- _EXERCISE INSTRUCTIONS_:
Go through the material and pull out every line with the string "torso" in it.

- _SUPPLIED DATA_:
####################

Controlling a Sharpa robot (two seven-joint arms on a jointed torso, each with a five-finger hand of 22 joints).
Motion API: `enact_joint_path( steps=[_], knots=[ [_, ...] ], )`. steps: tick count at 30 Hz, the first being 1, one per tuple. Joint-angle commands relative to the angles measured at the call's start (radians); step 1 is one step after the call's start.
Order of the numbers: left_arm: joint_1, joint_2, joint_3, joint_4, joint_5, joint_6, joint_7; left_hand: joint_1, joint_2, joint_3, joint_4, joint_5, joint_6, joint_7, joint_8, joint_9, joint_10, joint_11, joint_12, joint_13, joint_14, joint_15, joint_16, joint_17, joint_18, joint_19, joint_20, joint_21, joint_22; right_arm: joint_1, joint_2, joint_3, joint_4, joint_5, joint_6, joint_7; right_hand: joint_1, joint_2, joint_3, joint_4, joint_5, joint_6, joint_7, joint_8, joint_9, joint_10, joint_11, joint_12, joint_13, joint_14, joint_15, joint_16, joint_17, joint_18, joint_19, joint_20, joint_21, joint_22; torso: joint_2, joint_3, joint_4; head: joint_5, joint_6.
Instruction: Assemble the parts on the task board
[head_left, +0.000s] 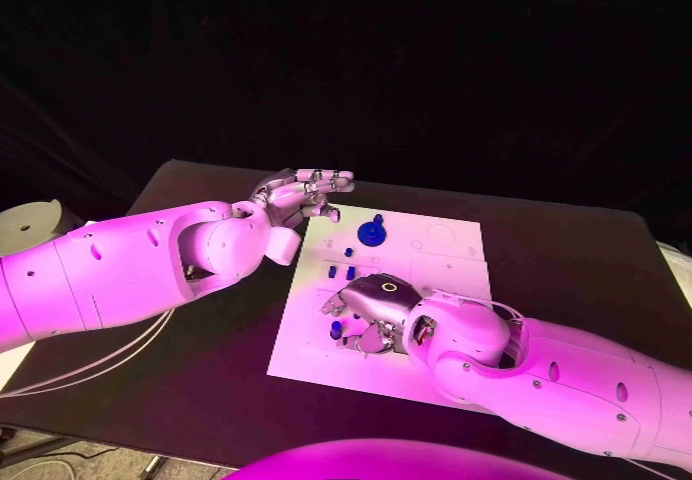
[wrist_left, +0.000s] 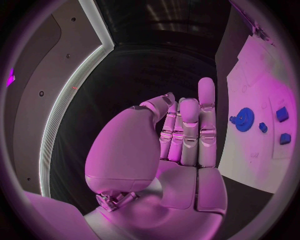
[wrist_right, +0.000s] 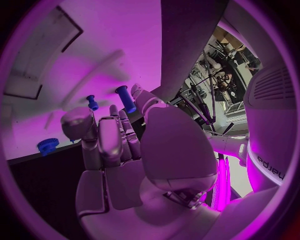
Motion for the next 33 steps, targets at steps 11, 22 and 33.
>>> enact_joint_path(
  steps=[11,22,33],
  knots=[
    [0.001,-0.005,0.001,0.002,0.002,0.022,-0.002,-0.007,0.004,-0.001,-0.006,0.006,-0.006,0.004,0.009,-0.001,-0.004,0.002,0.006,0.0,-0.009,0.002,-0.005,-0.006,0.018,-0.008,0.0,-0.008,-0.002,-0.006,-0.177,0.032,0.11,0.132,-0.268,0.019,0.014,0.04,-0.09,0.012,0.031,0.088,-0.011,0.015,0.009,0.113,-0.017,0.086,0.006,0.016,-0.007,-0.006,-0.016,0.008,0.021,-0.006,0.019,0.033,-0.003,0.0018,-0.0095,-0.027,0.012],
    [0.0,-0.011,-0.002,0.002,0.002,0.021,-0.003,-0.007,0.004,-0.001,-0.006,0.006,-0.006,0.004,0.009,-0.001,-0.004,0.002,0.006,0.0,-0.009,0.002,-0.005,-0.006,0.018,-0.008,0.0,-0.008,-0.002,0.015,-0.443,0.045,0.208,0.418,-0.239,-0.131,-0.079,0.024,-0.155,0.093,0.151,0.188,-0.071,0.053,0.017,0.449,-0.097,0.291,0.132,0.058,-0.073,0.124,0.156,-0.027,0.106,-0.068,0.148,0.236,-0.007,0.0033,-0.0408,-0.078,0.032],
    [0.0,-0.012,-0.004,0.005,0.002,0.023,-0.002,-0.007,0.004,-0.001,-0.006,0.006,-0.006,0.004,0.009,-0.001,-0.004,0.002,0.006,0.0,-0.009,0.002,-0.005,-0.006,0.018,-0.008,0.0,-0.008,-0.002,-0.014,-0.514,0.031,0.253,0.356,-0.192,-0.309,-0.129,0.063,-0.327,0.223,0.248,0.204,-0.09,0.114,0.049,0.458,-0.116,1.068,1.018,0.071,-0.088,0.219,0.292,-0.042,0.128,-0.088,0.2,0.322,-0.007,0.0055,-0.0608,-0.092,0.034]
  ],
)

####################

- _RESULT OF THIS TASK_:
Controlling a Sharpa robot (two seven-joint arms on a jointed torso, each with a five-finger hand of 22 joints).
Order of the numbers: left_arm: joint_1, joint_2, joint_3, joint_4, joint_5, joint_6, joint_7; left_hand: joint_1, joint_2, joint_3, joint_4, joint_5, joint_6, joint_7, joint_8, joint_9, joint_10, joint_11, joint_12, joint_13, joint_14, joint_15, joint_16, joint_17, joint_18, joint_19, joint_20, joint_21, joint_22; right_arm: joint_1, joint_2, joint_3, joint_4, joint_5, joint_6, joint_7; right_hand: joint_1, joint_2, joint_3, joint_4, joint_5, joint_6, joint_7, joint_8, joint_9, joint_10, joint_11, joint_12, joint_13, joint_14, joint_15, joint_16, joint_17, joint_18, joint_19, joint_20, joint_21, joint_22; torso: joint_2, joint_3, joint_4; head: joint_5, joint_6.

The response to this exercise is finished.